NEWAG has used MEDCOM's latest SiC converters in Dragon 2 locomotives, which was presented on the tracks of the Railway Institute in Żmigród, Poland. In September, it was displayed at the Innotrans fair in Berlin, Germany.
The Dragon 2 locomotive was designed with heavy freight trains in mind and is the first 6-axle electric locomotive in Europe compliant with the Technical Specifications for Interoperability (TSI 2014), equipped with a level 2 ETCS. It is also the first Polish locomotive equipped with power electronics manufactured using silicon carbide technology.
Apart from the converters, MEDCOM also supplies the traction inverters and battery chargers for the Dragon 2 locomotive.
PSM-175 SiC is the largest auxiliary power converter in terms of power and the first one in Poland manufactured entirely using high-frequency technology. Silicon carbide transistors are installed both in the dc-dc converter block and in the inverter block.
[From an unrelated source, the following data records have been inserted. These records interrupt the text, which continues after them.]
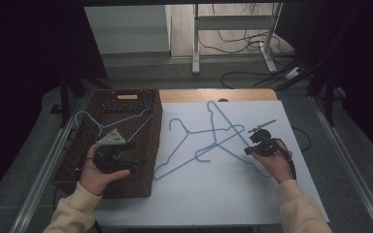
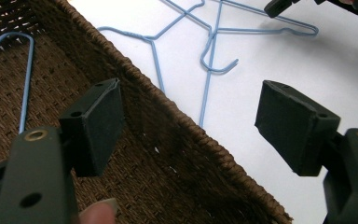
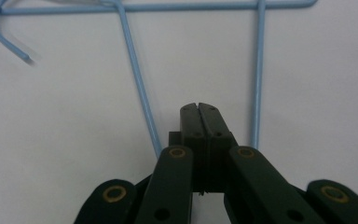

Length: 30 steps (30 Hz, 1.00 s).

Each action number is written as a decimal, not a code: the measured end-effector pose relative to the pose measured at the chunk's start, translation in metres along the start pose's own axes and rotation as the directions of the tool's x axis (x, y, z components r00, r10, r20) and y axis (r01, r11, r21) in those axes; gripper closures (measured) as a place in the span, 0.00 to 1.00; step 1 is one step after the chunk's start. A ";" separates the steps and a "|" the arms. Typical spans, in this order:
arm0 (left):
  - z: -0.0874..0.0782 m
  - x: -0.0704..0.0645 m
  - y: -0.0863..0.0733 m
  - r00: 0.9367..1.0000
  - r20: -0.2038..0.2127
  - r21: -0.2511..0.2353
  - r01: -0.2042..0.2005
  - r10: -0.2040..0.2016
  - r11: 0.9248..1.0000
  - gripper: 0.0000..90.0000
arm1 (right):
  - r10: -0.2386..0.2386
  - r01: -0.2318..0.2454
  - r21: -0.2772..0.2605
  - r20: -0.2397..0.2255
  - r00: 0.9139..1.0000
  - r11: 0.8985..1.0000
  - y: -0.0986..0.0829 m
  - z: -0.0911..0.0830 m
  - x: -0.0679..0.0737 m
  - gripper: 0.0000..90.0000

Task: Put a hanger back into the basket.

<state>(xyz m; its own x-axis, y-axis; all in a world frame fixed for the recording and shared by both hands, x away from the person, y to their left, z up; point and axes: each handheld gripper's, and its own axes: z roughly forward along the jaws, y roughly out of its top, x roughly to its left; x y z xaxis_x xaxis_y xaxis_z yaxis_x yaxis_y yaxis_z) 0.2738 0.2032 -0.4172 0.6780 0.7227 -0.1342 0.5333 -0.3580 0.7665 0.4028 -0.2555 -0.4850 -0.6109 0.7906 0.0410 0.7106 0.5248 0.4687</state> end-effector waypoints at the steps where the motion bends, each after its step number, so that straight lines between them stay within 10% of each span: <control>1: 0.000 0.000 0.000 1.000 0.000 0.000 0.000 0.000 1.000 0.26 | -0.003 0.003 0.007 -0.004 1.000 1.000 0.000 0.001 0.001 1.00; 15: -0.004 0.000 0.000 1.000 -0.007 -0.003 -0.003 0.003 1.000 0.26 | -0.018 0.028 0.090 -0.111 0.994 0.996 -0.009 0.010 0.014 1.00; 30: -0.005 -0.001 0.001 1.000 -0.003 -0.003 -0.007 0.007 1.000 0.26 | -0.122 0.155 0.130 -0.230 0.965 0.979 -0.023 0.006 0.075 1.00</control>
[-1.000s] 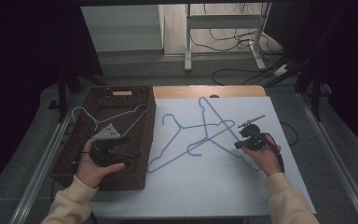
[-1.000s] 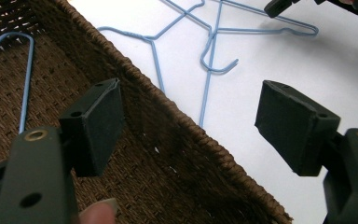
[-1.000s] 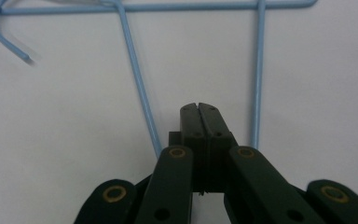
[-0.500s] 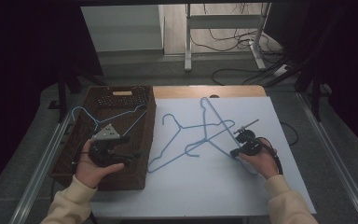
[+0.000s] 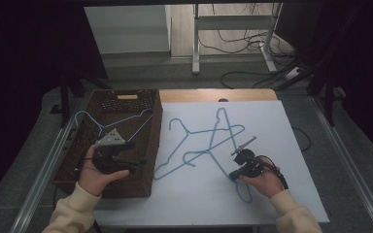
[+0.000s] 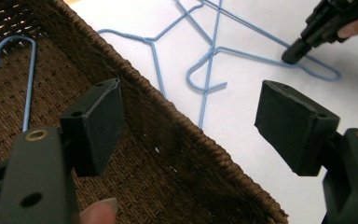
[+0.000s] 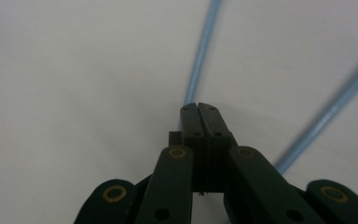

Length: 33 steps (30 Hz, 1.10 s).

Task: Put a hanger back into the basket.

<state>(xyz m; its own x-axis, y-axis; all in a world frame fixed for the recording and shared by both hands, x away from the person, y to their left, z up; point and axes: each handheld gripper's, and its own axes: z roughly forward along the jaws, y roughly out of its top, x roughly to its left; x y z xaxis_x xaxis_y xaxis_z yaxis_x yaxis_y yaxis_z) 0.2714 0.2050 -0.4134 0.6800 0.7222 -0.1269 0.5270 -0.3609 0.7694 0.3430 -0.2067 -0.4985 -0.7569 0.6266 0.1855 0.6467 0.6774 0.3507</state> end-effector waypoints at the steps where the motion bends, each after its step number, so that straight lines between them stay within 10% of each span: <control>1: -0.001 0.001 0.000 1.000 -0.003 -0.002 0.002 -0.002 1.000 0.26 | -0.027 0.028 0.018 -0.009 1.000 0.999 0.003 0.004 0.010 1.00; 21: -0.001 0.001 0.000 1.000 -0.005 0.000 -0.002 0.002 1.000 0.26 | -0.117 0.117 0.006 -0.064 0.991 0.993 0.018 0.022 0.049 1.00; 27: -0.001 0.001 0.000 1.000 -0.004 -0.002 0.000 0.000 1.000 0.26 | -0.037 0.044 -0.113 0.063 0.997 0.993 0.033 0.006 0.016 1.00; 33: 0.000 0.000 0.001 1.000 -0.005 -0.002 -0.002 0.002 1.000 0.26 | 0.087 -0.049 -0.195 0.193 0.977 0.980 0.058 0.003 -0.038 1.00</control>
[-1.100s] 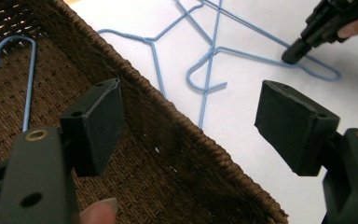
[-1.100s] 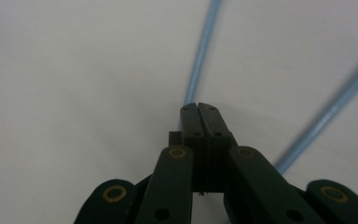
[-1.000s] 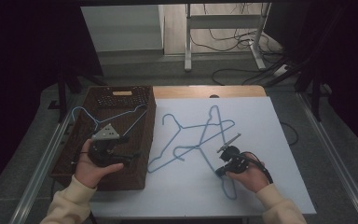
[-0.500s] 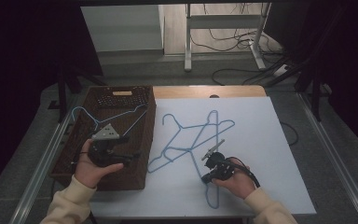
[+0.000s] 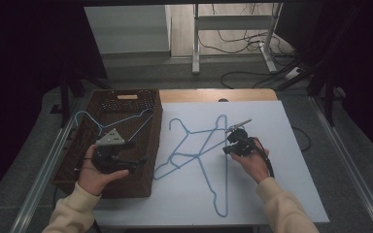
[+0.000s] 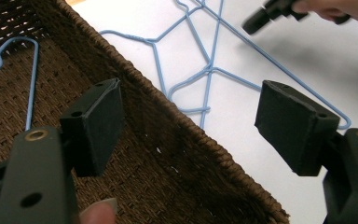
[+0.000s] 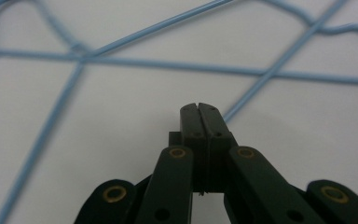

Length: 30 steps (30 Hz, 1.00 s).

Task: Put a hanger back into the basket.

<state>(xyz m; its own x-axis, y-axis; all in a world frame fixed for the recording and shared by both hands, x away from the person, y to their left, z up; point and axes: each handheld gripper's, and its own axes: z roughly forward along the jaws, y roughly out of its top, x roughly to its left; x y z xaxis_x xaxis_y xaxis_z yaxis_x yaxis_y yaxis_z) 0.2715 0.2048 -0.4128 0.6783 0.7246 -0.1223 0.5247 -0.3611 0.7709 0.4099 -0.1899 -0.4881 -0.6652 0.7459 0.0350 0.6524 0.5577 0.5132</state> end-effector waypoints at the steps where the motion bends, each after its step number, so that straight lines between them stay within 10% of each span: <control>1: 0.000 0.000 0.000 1.000 0.000 0.000 0.000 0.000 1.000 0.26 | 0.009 -0.008 -0.009 0.011 1.000 1.000 0.003 0.003 -0.004 1.00; 14: 0.000 0.001 -0.002 1.000 -0.003 0.001 0.002 -0.002 1.000 0.26 | 0.004 -0.005 0.012 0.019 1.000 1.000 0.015 0.023 -0.011 1.00; 20: -0.001 0.000 -0.001 1.000 -0.002 -0.002 -0.003 0.003 1.000 0.26 | -0.006 0.000 0.060 0.099 0.995 0.998 0.014 0.024 -0.009 1.00; 30: 0.000 0.000 -0.001 1.000 -0.001 0.002 -0.003 0.003 1.000 0.26 | 0.126 -0.140 0.076 0.164 0.978 0.987 -0.023 -0.003 -0.034 1.00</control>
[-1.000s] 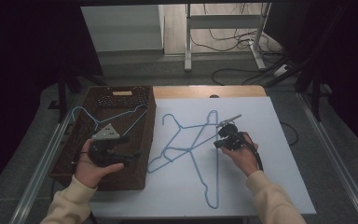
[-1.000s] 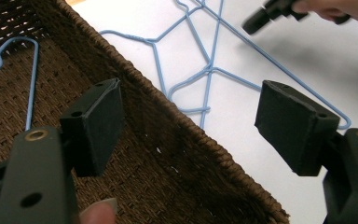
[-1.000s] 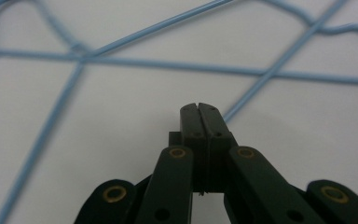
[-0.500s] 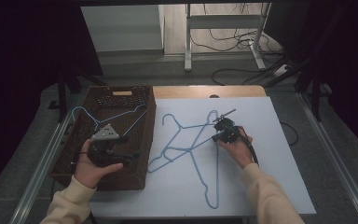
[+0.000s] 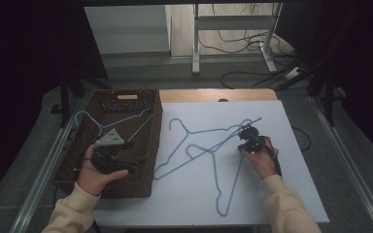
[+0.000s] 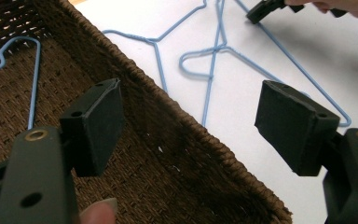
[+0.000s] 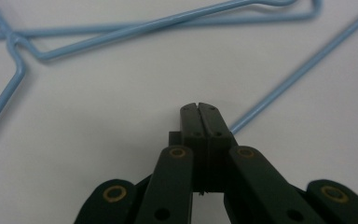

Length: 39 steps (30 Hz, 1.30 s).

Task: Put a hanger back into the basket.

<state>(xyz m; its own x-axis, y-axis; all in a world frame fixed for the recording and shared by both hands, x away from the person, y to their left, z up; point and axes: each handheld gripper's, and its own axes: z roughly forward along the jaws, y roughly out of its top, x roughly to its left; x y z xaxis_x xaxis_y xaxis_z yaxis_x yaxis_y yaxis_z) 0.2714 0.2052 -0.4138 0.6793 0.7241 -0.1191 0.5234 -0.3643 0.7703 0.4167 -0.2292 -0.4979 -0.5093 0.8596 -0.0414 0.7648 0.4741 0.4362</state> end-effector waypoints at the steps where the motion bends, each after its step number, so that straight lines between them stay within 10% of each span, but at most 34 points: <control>1: 0.001 -0.001 0.001 1.000 0.000 -0.001 -0.004 0.004 1.000 0.26 | 0.024 -0.024 0.006 -0.003 1.000 1.000 -0.006 -0.003 -0.005 1.00; 8: 0.002 -0.002 0.003 1.000 0.003 -0.004 -0.009 0.009 1.000 0.26 | 0.011 -0.011 -0.017 -0.028 1.000 1.000 -0.009 -0.009 -0.005 1.00; 14: 0.002 -0.001 0.002 1.000 0.000 -0.002 -0.005 0.005 1.000 0.26 | -0.127 0.115 -0.104 -0.113 0.986 0.988 0.012 -0.016 0.022 0.99; 22: 0.001 -0.001 0.001 1.000 -0.006 -0.004 -0.005 0.005 1.000 0.26 | -0.282 0.268 -0.101 -0.169 0.944 0.958 0.040 0.006 0.057 0.70; 39: 0.002 -0.003 0.001 1.000 -0.004 -0.004 -0.012 0.012 1.000 0.26 | -0.319 0.323 -0.005 -0.176 0.931 0.946 0.047 0.024 0.069 0.85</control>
<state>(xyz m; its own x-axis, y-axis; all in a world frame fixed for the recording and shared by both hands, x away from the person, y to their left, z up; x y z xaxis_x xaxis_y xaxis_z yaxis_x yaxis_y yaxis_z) 0.2706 0.2012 -0.4140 0.6832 0.7223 -0.1076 0.5134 -0.3703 0.7742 0.4265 -0.1428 -0.5018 -0.7875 0.6160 -0.0191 0.5575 0.7252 0.4040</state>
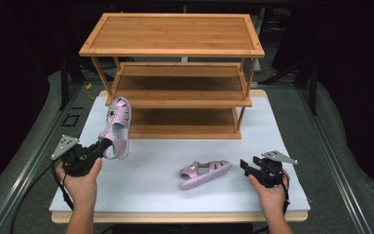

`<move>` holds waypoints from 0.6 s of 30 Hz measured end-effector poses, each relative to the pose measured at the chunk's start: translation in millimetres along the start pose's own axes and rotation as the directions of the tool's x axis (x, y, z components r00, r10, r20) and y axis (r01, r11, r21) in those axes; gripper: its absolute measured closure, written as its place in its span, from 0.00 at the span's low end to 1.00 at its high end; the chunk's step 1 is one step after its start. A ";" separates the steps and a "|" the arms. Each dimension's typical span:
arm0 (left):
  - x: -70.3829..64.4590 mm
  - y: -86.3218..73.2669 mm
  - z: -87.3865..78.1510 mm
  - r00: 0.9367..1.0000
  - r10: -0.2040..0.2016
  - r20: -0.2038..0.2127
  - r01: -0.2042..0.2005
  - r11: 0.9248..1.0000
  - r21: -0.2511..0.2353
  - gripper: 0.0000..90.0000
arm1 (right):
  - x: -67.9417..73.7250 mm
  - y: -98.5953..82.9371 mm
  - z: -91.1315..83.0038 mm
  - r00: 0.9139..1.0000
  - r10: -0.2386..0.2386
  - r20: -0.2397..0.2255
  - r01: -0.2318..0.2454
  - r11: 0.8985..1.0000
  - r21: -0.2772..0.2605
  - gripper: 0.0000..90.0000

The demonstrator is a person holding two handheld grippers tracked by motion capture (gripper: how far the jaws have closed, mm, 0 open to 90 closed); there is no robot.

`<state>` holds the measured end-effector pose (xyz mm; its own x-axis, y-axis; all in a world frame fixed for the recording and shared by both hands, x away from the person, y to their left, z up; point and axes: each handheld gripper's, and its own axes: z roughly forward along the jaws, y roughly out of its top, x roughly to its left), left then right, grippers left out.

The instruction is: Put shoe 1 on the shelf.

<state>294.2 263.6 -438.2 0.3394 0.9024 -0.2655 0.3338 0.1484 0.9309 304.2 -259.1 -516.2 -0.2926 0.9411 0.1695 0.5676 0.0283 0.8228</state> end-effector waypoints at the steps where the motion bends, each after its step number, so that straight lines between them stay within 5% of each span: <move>1: -3.8 1.0 1.1 1.000 0.008 0.005 -0.008 1.000 -0.002 0.93 | 0.3 -0.5 -0.2 1.000 0.002 -0.004 -0.002 1.000 0.006 0.48; 12: -31.6 15.9 30.6 0.998 0.055 0.026 -0.056 0.998 0.008 0.93 | -1.6 -0.4 -1.5 1.000 0.013 -0.008 -0.013 1.000 -0.007 0.48; 18: -53.8 51.3 64.2 0.999 0.023 0.037 -0.024 1.000 0.007 0.93 | -2.2 0.2 -3.1 1.000 0.020 -0.015 -0.020 1.000 -0.012 0.48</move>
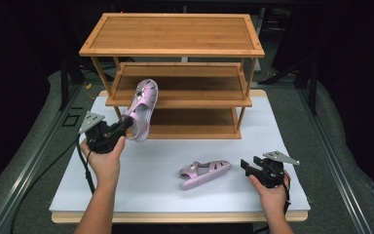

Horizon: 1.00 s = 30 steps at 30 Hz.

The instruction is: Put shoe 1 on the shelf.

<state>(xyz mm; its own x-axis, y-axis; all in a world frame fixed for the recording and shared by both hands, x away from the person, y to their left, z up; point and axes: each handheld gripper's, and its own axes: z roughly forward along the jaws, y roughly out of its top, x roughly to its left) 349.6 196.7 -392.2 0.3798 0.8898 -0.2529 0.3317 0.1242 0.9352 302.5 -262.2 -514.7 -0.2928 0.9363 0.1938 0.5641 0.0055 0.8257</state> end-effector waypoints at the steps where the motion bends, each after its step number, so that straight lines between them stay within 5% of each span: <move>1: -3.2 6.7 6.6 1.000 -0.004 -0.003 0.004 1.000 0.000 0.93 | -0.3 0.1 -0.3 1.000 0.003 -0.001 -0.003 1.000 -0.001 0.48; 10: -18.4 49.5 68.3 0.996 -0.044 -0.081 0.048 0.998 0.046 0.93 | -5.6 1.0 -3.2 1.000 0.026 -0.011 -0.026 0.999 -0.018 0.47; 17: -16.4 57.3 91.7 0.989 -0.042 -0.144 0.058 0.992 0.109 0.92 | -10.5 0.6 -5.8 0.999 0.043 -0.015 -0.044 0.999 -0.024 0.47; 30: -16.9 68.5 116.4 0.976 -0.071 -0.205 0.103 0.984 0.147 0.92 | -9.3 0.4 -4.4 0.999 0.035 -0.016 -0.036 0.999 -0.016 0.47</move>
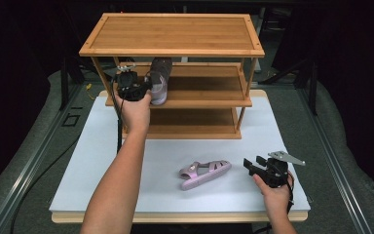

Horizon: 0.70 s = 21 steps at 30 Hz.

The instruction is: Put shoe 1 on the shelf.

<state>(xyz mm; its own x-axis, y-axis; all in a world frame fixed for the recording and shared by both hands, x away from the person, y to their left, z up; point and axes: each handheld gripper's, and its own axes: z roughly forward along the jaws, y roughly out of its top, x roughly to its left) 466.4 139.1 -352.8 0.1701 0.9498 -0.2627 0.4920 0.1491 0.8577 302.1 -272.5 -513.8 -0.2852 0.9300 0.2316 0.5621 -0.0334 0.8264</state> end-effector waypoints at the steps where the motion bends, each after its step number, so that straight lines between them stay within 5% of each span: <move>1: 0.0 0.4 2.0 1.000 -0.004 -0.003 0.004 1.000 0.002 0.92 | -0.3 0.1 -0.1 1.000 0.001 0.000 -0.001 1.000 0.000 0.47; 8: -0.1 2.0 11.3 0.998 -0.016 0.066 0.017 1.000 -0.004 0.85 | -0.3 -0.6 0.9 1.000 -0.001 0.000 0.001 1.000 0.003 0.47; 14: 5.3 4.0 13.1 0.992 -0.026 0.120 0.031 0.999 -0.042 0.66 | -0.3 -0.8 0.7 1.000 -0.001 -0.001 0.001 1.000 -0.001 0.47; 21: 9.1 5.0 5.0 0.992 0.009 0.129 -0.001 0.999 -0.055 0.52 | 0.5 -1.1 1.0 1.000 -0.003 0.005 0.003 1.000 0.003 0.47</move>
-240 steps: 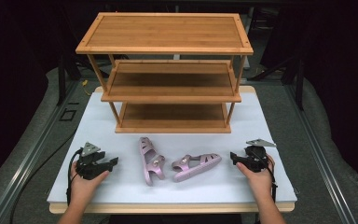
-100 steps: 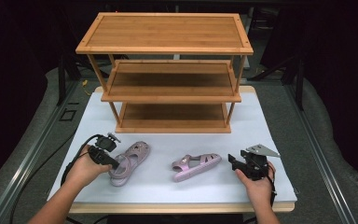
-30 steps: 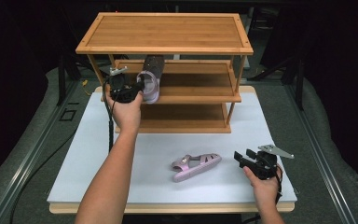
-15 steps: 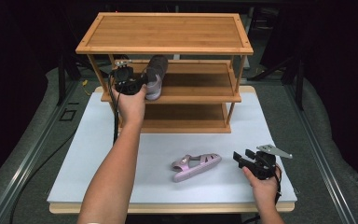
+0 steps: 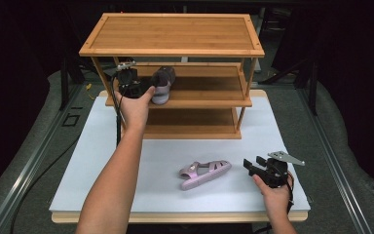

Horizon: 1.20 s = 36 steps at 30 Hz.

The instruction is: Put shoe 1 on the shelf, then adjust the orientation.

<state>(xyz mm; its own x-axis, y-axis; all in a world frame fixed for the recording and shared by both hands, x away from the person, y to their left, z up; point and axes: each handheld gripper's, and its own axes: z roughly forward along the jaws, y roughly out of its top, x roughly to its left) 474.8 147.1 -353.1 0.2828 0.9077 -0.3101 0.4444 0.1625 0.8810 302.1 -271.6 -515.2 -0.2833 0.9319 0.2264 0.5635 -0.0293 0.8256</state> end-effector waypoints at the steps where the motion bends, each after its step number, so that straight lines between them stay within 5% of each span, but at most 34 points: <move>1: 0.2 0.7 -2.7 1.000 0.007 0.003 -0.007 1.000 -0.011 0.51 | 0.6 0.0 0.1 1.000 0.000 0.001 0.000 1.000 0.000 0.47; 7: -8.5 -2.4 -23.4 0.997 0.073 0.029 -0.071 0.996 -0.056 0.48 | 6.6 0.5 0.3 0.999 -0.037 0.013 0.037 0.999 0.000 0.47; 15: -5.9 -19.9 -59.5 0.992 0.106 0.074 -0.101 0.993 -0.068 0.49 | 21.3 1.8 0.0 0.995 -0.094 0.011 0.094 0.996 -0.001 0.46; 23: 13.5 -42.3 -95.2 0.985 0.138 0.104 -0.132 0.989 -0.062 0.49 | 40.9 6.3 1.6 0.991 -0.130 -0.013 0.130 0.991 -0.010 0.43; 29: 37.7 -75.4 -113.7 0.988 0.131 0.083 -0.128 0.991 -0.038 0.51 | 54.3 11.2 5.8 0.986 -0.167 -0.012 0.167 0.986 0.002 0.42; 32: 45.7 -89.5 -117.8 0.983 0.171 0.062 -0.171 0.985 -0.011 0.51 | 61.3 17.5 8.1 0.983 -0.183 -0.009 0.183 0.983 -0.001 0.41; 36: 59.1 -109.1 -123.6 0.989 0.126 0.083 -0.126 0.992 0.003 0.51 | 69.2 28.0 8.6 0.979 -0.204 0.003 0.204 0.979 -0.003 0.41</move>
<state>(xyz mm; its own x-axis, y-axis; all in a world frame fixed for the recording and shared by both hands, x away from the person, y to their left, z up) 337.9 230.9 -423.3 0.4058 0.8858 -0.2253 0.4074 0.0453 0.9121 305.0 -204.9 -480.8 -0.3900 0.9194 0.0514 0.4916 0.1607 0.8558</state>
In order to make full use of their potential, the product additionally features fast 32-bit microcontrollers and high-frequency magnetic components, as well as proven signal processing algorithms. PSM-175 SiC also has an extended diagnostics and operating parameter recording system, and the communication module is equipped with Ethernet, CAN, USB, MMC, and RS232 interfaces.
Every Dragon 2 electric locomotive will be equipped with a set of Medcom's two fully-redundant converters with a power of 175kVA each. In order to make optimal use of the liquid cooling system and the available space, the dc-dc converter blocks manufactured for Newag were mounted in the containers with the propulsion inverters, while the dc-ac converter blocks were installed in a separate container, where forced air-cooling was used.
"Thanks to the SiC power modules, new algorithms, and state-of-the-art processors and software, but also our engineers' experience in optimizing the mechanical design of the converters, we have created a compact product with efficiency as high as 96%. This is a value, which is impossible to achieve in similar products of this type based on silicon," said Piotr Wroński, vice-president at MEDCOM.
"We have reduced the weight of the system by about 400kg, decreased the dimensions of the magnetic components several times over, and at the same time minimized the system's cooling requirements, which allows us to use smaller pumps, radiators, and fans," Wroński added.
Apart from its compact design and high efficiency, PSM-175 SiC also displays high voltage stability (+/-5%). The product was designed in a way making it possible to adapt it to various output power supply source, including power supply from a combustion engine and generator. Thanks to that, it can be used in hybrid vehicles with a special combustion module for use on non-electrified route sections.
"We have been working on the development of the SiC technology for many years now and we are certain that it is one of the most promising technologies in the field of high-power power electronics. We are already able to use power electronics devices based on silicon carbide in every railway vehicle and electric bus out there,” continued Wroński.
“And I obviously mean products manufactured using full SiC technology, in which both transistors and diodes in the converter are made of silicon carbide. Modern electric vehicles require the use of ever smaller and lighter power electronics devices with even higher energy efficiency. SiC makes this possible," Wroński concluded.